Under the present relationship, Puerto Rico had 50% the per capita income of the poorest state in 1952, as well as a third the national per capita income. Fifty two years later, we remain dead in our tracks, with exactly the same per capita indices. The per capita gap that has existed for over 50 years between Puerto Rico and the poorest state, between Puerto Rico and the nation as a whole, will begin to close only when we can significantly increase our rate of growth beyond the national growth rate.
How will statehood make that happen?
First of all, after 44 years since the last admission, people seem to have forgotten the enormous impact that such an event has on the nation. Every Star-Spangled-Banner on every flag post in front of every school, post office and public building in America must be replaced. The headlines that admission into the Union generates an unimaginable amount of free, positive publicity for the new member of the family. In 1984, for example, Gov. George Ariyoshi estimated that admission had generated over $1 billion in free publicity for Hawaii during the first 25 years of statehood. That’s the equivalent of all the blockbuster Super Bowl ads, several years in a row!
The arrival of that new child into the family generates an enormous curiosity to meet and know that new family member. In Hawaii, that meant an 800% increase in hotel rooms during the first 25 years of statehood, at a time when non-state Puerto Rico saw its hotel room inventory grow by only 60%.
Suddenly, as a territory is admitted, it ceases to be treated as “foreign”. Major corporations begin to treat it as part of its domestic market and are willing to invest in it as if it finally were part of the United States.
Rather than seek trade agreement negotiation authority, under statehood we could have two US Trade Representatives carrying out language in international trade agreements to boost local industry.
With statehood, Presidential candidates would have to visit Puerto Rico, campaign among us, and make specific promises. Upon election, they would have to visit Puerto Rico, something that essentially has not happened in 42 years, and fulfill their campaign commitments.
Puerto Rico has been fasting on a bacon-free diet for over 104 years and Puerto Rico’s economy has suffered accordingly. But way beyond what Puerto Rico can get is what Puerto Rico could give.
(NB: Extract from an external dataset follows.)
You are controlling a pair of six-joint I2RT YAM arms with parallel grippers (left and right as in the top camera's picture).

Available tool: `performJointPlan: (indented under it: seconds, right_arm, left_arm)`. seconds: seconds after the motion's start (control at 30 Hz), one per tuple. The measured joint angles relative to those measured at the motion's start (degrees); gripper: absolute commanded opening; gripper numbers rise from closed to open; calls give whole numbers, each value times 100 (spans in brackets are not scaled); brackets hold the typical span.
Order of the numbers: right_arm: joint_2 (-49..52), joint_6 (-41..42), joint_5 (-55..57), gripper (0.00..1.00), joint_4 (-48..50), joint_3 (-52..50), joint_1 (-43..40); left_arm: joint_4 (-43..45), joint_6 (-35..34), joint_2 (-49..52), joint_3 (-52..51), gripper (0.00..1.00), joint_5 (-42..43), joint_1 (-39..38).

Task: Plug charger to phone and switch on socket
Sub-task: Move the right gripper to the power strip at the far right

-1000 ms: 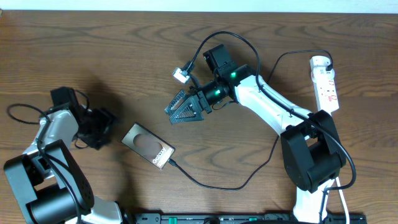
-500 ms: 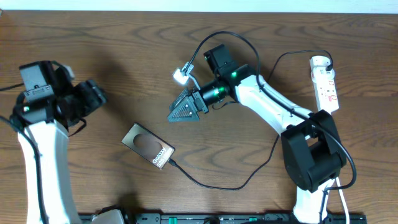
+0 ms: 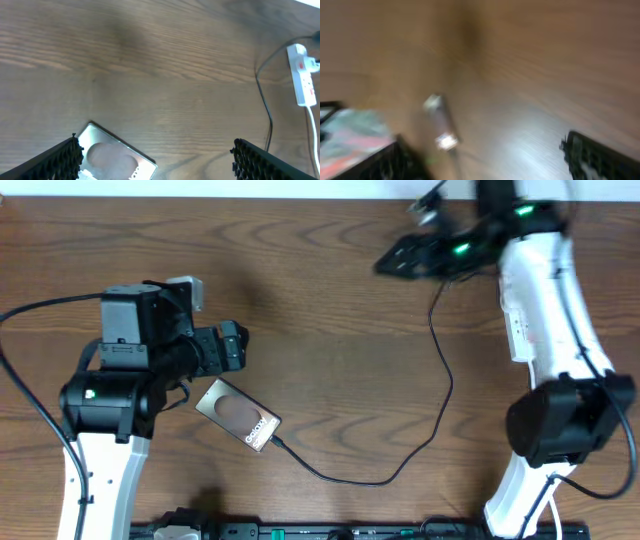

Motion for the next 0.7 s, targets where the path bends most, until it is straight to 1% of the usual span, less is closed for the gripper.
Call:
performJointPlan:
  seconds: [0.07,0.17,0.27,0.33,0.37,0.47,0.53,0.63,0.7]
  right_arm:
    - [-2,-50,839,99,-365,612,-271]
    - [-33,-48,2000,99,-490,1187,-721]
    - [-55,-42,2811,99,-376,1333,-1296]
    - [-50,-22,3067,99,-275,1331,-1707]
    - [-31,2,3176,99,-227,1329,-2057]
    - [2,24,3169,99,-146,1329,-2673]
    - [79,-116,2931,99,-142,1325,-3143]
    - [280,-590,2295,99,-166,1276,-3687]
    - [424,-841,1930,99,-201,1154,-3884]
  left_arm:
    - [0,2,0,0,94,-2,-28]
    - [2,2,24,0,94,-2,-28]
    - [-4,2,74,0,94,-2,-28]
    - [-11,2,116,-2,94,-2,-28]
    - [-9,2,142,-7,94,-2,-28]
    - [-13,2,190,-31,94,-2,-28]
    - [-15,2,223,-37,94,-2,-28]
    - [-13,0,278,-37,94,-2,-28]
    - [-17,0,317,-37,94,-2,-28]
Full Medicare reimbursements and full Medicaid funding would turn Puerto Rico into the Medical Center of the Caribbean, attracting tens of thousand of Latin American patients seeking US-quality healthcare in their own language.
The additional Federal funding that Puerto Rico’s institutions of higher learning, especially the University of Puerto Rico (UPR) which is an equivalent to the "state university" and the others private universities, would receive, would attract thousands of well to- do Latin American college students interested in a truly bilingual, bicultural, US-accredited college education. As these graduates return to assume prominent roles in the public and private sectors of their countries, Puerto Rico’s influence as a bridge between United States businesses and government with Latin America’s public and private sector would grow.
The increased perception that Puerto Rico is a permanent part of the US would certainly help local financial institutions capture a larger share of Latin business as economic ties between north and south grow under the free trade agreements.